Go through the listing and copy each line with the string "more".

* * * *

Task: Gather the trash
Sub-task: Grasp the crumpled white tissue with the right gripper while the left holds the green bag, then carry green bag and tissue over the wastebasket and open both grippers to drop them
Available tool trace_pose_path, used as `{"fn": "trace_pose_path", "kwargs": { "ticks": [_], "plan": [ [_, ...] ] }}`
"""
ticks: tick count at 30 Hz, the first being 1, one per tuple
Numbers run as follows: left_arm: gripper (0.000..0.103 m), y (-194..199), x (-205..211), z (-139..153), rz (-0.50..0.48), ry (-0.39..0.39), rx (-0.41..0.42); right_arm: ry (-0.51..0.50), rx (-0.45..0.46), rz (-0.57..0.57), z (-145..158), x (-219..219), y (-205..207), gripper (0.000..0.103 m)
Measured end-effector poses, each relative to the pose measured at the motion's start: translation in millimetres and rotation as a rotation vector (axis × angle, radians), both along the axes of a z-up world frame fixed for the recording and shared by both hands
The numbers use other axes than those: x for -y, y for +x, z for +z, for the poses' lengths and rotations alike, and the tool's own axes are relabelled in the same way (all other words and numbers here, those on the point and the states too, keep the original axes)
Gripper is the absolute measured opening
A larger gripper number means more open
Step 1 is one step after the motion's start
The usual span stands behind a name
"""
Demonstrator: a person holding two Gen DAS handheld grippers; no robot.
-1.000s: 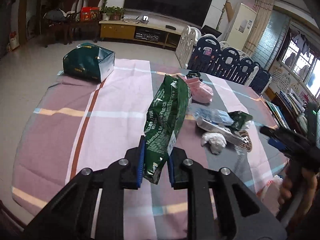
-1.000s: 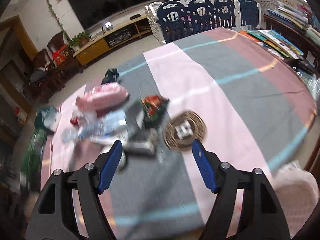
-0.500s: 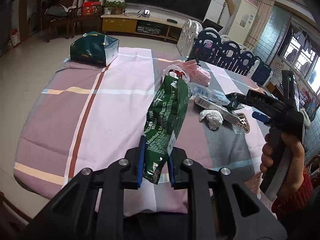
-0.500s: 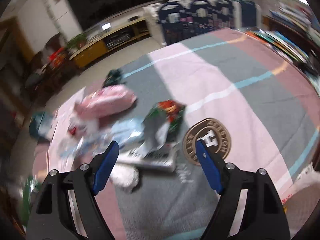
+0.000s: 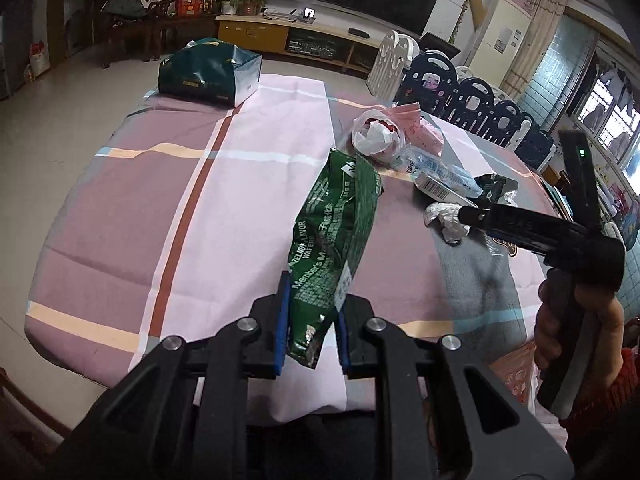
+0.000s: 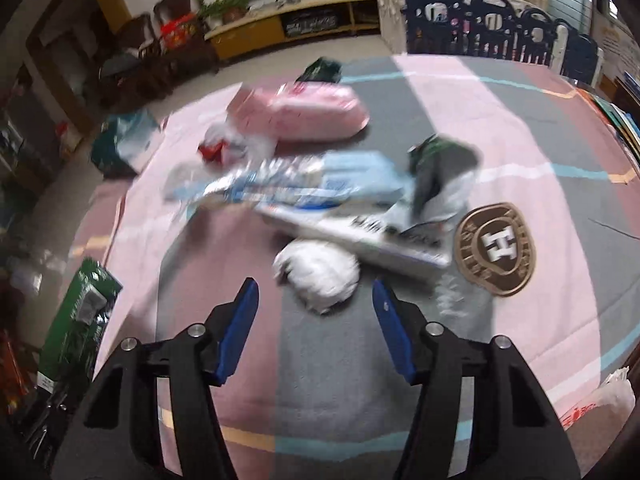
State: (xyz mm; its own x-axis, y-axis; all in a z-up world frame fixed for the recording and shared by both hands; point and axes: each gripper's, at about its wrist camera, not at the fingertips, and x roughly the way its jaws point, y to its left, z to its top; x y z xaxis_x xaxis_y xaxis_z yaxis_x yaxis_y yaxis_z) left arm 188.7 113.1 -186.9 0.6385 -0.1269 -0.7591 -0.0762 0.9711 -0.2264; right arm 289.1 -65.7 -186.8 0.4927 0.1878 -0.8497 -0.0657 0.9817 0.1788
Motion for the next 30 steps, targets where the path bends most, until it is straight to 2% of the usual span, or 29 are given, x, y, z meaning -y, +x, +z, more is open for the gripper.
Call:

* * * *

_FINISHED EXERCISE:_
A larger gripper number means more open
Motion for the next 30 steps, targets where the path bends most, until it is straight to 2% of the usual span, or 29 are given, x, y, z meaning -y, +x, +z, more is open for the gripper.

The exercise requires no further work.